Of that I have no doubt
Oh absolutely, I have no argument whatsoever that it has a following, and the people who like it do so for perfectly good reasons. What I was responding to - and somewhat object to - was this:
Partly because I object to being told what to do, but mainly because it makes no sense. Kodachrome is dead, it's just not quite buried yet - that much became pretty obvious when it was reduced to only Dwayne's being able to process the stuff; that relegated it to niche status, and it's been pretty clearly demonstrated that Kodak just isn't able to cost effectively produce 'niche' products. So with that given, it just makes no sense for anyone who cares about film photography to go out of their way flogging a dead horse to try and save Kodachrome. Better to take those resources (i.e. the $50) and spend then trying to save products which may actually have a future, e.g. Ektachrome, TMax, whatever.
IMHO of course
Hi Ron,
Thanks for the explanation - that makes sense to me. One thing that just occurred to me is this - why does Kodak still produce Professional films like Portra? Surely the demand for Portra is much less than for the consumer films like Gold and Ultra-Max. On that note, how do the Kodak consumer films compare to the professional films?
Dan
Dan;
There is the problem of the volume of the tanks feeding the machine, the amount of emulsion that must be made in the first place, so a lot of things factor into it. However, you are right and many products are made on the 21 machine (21" wide) at slower speeds. So they have been scaled down.

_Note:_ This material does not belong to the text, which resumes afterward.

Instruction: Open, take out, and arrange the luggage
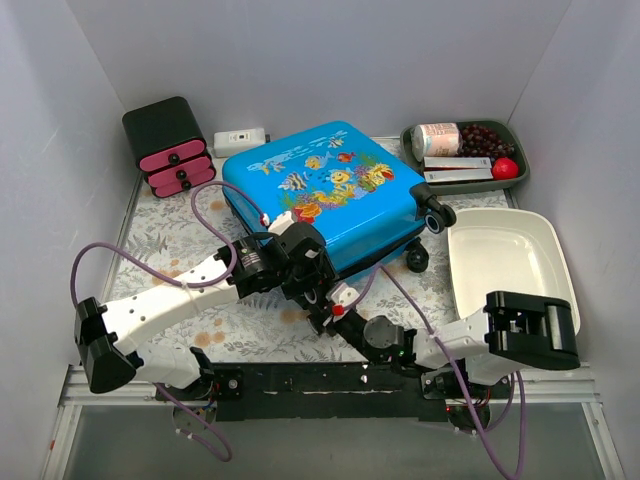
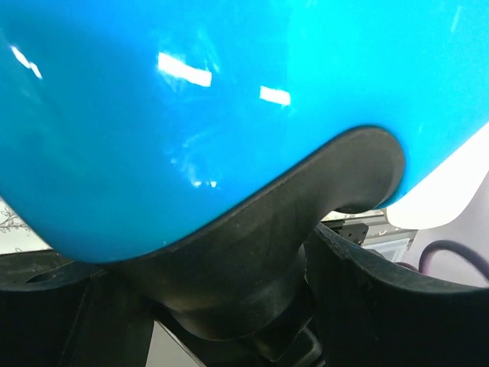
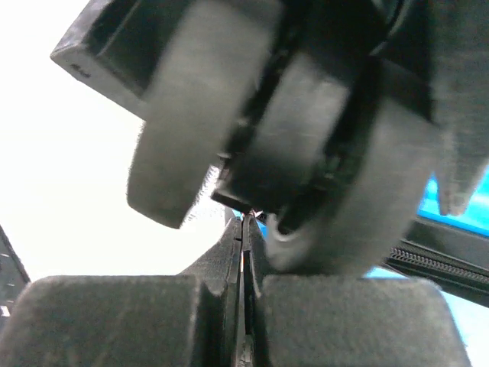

But here is the catch 22. Having lost 90 of the business (all analog companies share in this), where will the money come from to pay for the engineering to scale a batch of emulsion down from 1000 L to 100 L or to 10 L? Remember, the emulsion has a keeping problem along with the rest of the chemistry. So, EK has to make the optimum quantity to match production with a minimum of waste.
If you have an orchard with 1000 bushels of apples as yield / year, then if you only have customers buying 100 bushels / year, it is harder to adjust than if it is beans or corn. You can replant those, but trees take years to grow. Well, it took years to 'grow' this production facility and it will cost money and take years to shrink it down, but there is no money. They need the money as profit to invest in shrinking, product improvement, and digital. All three of these are taking up the resources.
We see new products coming out the door, and slow moving items are vanishing from the market. The strategy is there, and it is virtually their only option left. And while doing this, the quality has to equal the quality you have grown to expect from Kodak.
PE
Isn't SFX a repurposed traffic surveillance film? That could account for their ability to produce it despite a small market.